Pictures do not belong in the copy, so please give every entry below again exactly.

(Source records)
▶

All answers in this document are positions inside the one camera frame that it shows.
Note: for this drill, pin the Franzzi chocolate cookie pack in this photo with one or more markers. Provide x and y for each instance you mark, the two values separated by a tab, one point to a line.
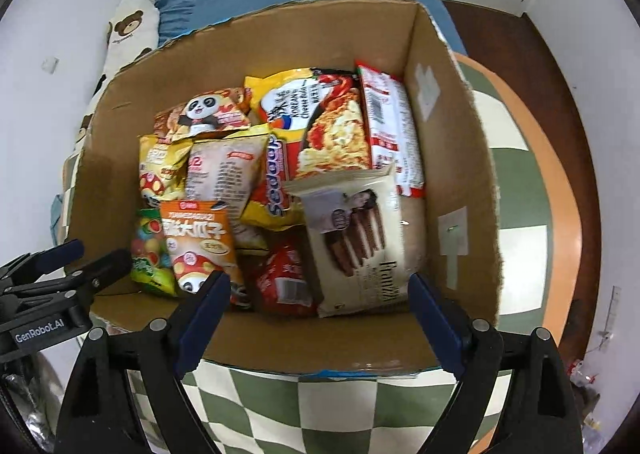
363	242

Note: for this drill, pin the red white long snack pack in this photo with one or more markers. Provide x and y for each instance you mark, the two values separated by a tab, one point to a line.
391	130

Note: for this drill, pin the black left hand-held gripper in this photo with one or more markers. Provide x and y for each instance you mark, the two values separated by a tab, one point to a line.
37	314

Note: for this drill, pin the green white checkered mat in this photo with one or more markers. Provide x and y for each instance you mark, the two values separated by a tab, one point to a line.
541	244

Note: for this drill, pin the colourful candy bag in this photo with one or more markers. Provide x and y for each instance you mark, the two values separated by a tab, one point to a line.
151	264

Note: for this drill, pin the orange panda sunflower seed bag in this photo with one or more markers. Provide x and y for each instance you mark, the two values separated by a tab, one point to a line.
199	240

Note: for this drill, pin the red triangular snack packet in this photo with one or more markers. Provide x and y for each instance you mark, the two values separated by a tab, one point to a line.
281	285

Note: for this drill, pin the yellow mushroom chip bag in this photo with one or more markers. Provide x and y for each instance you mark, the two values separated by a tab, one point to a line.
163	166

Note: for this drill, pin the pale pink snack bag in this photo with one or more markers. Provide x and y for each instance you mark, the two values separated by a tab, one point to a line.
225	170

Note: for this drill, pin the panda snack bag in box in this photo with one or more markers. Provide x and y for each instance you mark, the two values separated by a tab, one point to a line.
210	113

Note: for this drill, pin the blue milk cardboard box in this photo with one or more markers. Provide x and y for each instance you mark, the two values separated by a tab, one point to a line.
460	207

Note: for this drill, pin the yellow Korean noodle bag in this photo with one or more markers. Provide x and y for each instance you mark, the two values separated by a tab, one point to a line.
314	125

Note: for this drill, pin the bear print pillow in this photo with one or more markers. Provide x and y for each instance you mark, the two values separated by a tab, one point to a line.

◀

Solved exercise:
All answers in this document are positions inside the one camera frame that it shows.
Note: for this drill, pin the Franzzi chocolate cookie pack in this photo with one or more markers. Provide x and y for each instance you mark, the two values separated by a tab, one point to a line.
363	242

Note: for this drill, pin the red white long snack pack in this photo with one or more markers. Provide x and y for each instance you mark, the two values separated by a tab, one point to a line.
391	130

Note: for this drill, pin the black left hand-held gripper in this photo with one or more markers. Provide x and y for each instance you mark, the two values separated by a tab, one point to a line.
37	314

Note: for this drill, pin the green white checkered mat in this photo with one or more markers. Provide x and y for each instance you mark, the two values separated by a tab, one point to a line.
541	244

Note: for this drill, pin the colourful candy bag in this photo with one or more markers. Provide x and y for each instance you mark, the two values separated by a tab, one point to a line.
151	264

Note: for this drill, pin the orange panda sunflower seed bag in this photo with one or more markers. Provide x and y for each instance you mark, the two values separated by a tab, one point to a line.
199	240

Note: for this drill, pin the red triangular snack packet in this photo with one or more markers. Provide x and y for each instance you mark, the two values separated by a tab, one point to a line.
281	285

Note: for this drill, pin the yellow mushroom chip bag in this photo with one or more markers. Provide x and y for each instance you mark, the two values separated by a tab, one point to a line.
163	166

Note: for this drill, pin the pale pink snack bag in this photo with one or more markers. Provide x and y for each instance you mark, the two values separated by a tab, one point to a line.
225	170

Note: for this drill, pin the panda snack bag in box in this photo with one or more markers. Provide x and y for each instance you mark, the two values separated by a tab, one point to a line.
210	113

Note: for this drill, pin the blue milk cardboard box in this photo with one or more markers. Provide x and y for each instance you mark, the two values separated by a tab, one point to a line.
460	207

Note: for this drill, pin the yellow Korean noodle bag in this photo with one or more markers. Provide x and y for each instance you mark, the two values separated by a tab, one point to a line.
314	125

Note: for this drill, pin the bear print pillow in this photo with one or more markers. Provide x and y for each instance you mark, the two values separated by a tab, one point to a line.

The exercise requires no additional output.